Copy out, exactly and with nothing else, the stretch of lines that starts at the line containing "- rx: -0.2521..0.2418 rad" and finishes at the end of the data.

BEGIN Recorded data

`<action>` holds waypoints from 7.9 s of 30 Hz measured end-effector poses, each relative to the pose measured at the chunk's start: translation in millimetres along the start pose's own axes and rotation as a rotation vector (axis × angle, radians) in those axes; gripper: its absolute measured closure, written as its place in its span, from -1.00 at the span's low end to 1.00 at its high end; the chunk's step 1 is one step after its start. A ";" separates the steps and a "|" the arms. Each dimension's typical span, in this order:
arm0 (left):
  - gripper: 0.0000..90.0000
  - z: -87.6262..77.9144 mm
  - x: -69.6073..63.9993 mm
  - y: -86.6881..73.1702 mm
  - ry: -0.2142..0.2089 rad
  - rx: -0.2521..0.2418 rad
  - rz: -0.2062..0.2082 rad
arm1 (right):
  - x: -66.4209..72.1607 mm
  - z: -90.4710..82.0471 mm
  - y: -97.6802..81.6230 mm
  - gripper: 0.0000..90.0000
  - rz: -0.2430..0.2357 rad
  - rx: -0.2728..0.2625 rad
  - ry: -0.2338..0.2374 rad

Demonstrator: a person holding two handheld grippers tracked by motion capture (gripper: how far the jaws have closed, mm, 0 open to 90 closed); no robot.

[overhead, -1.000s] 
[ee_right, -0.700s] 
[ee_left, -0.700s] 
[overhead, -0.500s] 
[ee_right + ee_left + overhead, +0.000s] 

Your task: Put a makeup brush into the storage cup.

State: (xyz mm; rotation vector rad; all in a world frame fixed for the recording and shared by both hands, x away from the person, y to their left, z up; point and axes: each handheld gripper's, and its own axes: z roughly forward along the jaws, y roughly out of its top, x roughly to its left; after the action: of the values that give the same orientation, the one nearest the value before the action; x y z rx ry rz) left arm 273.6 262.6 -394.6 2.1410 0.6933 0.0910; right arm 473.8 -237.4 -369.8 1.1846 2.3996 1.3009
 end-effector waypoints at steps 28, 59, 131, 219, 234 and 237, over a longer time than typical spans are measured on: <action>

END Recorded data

§ **Written answer**
  - rx: -0.2521..0.2418 rad
  - rz: -0.2062..0.2082 rad
arm1 (right):
  - x: -66.4209..72.1607 mm
  - z: -90.4710..82.0471 mm
  - y: -97.6802..81.6230 mm
  - gripper: 0.0000..90.0000
  - rz: -0.2430..0.2357 rad
  - rx: -0.2728..0.2625 rad
  - ry: -0.2338..0.2374 rad

Demonstrator: a person holding two handheld grippers tracked by motion capture (gripper: how far the jaws have closed, mm, 0 open to 90 closed); no robot.

[overhead, -1.000s] 
[ee_right, -0.700s] 
[ee_left, -0.700s] 
[overhead, -0.500s] 
[ee_right + ee_left + overhead, +0.000s] 

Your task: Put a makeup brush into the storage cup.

State: (xyz mm; rotation vector rad; all in a world frame fixed for the recording and shared by both hands, x away from the person, y to their left, z up; point and axes: each handheld gripper's, and its own axes: z roughly forward along the jaws, y roughly out of its top, x roughly to its left; after the action: of the values that give the same orientation, the one nearest the value before the action; x y z rx ry rz) left arm 273.6 262.6 -394.6 2.1410 0.6933 0.0910; right arm 473.8 -237.4 -369.8 1.1846 2.3996 1.3009
 end-effector waypoints at steps 28, 59, 131, 219, 234 and 237, over a longer time than typical spans are measured on: <action>

This exercise has nothing further to it.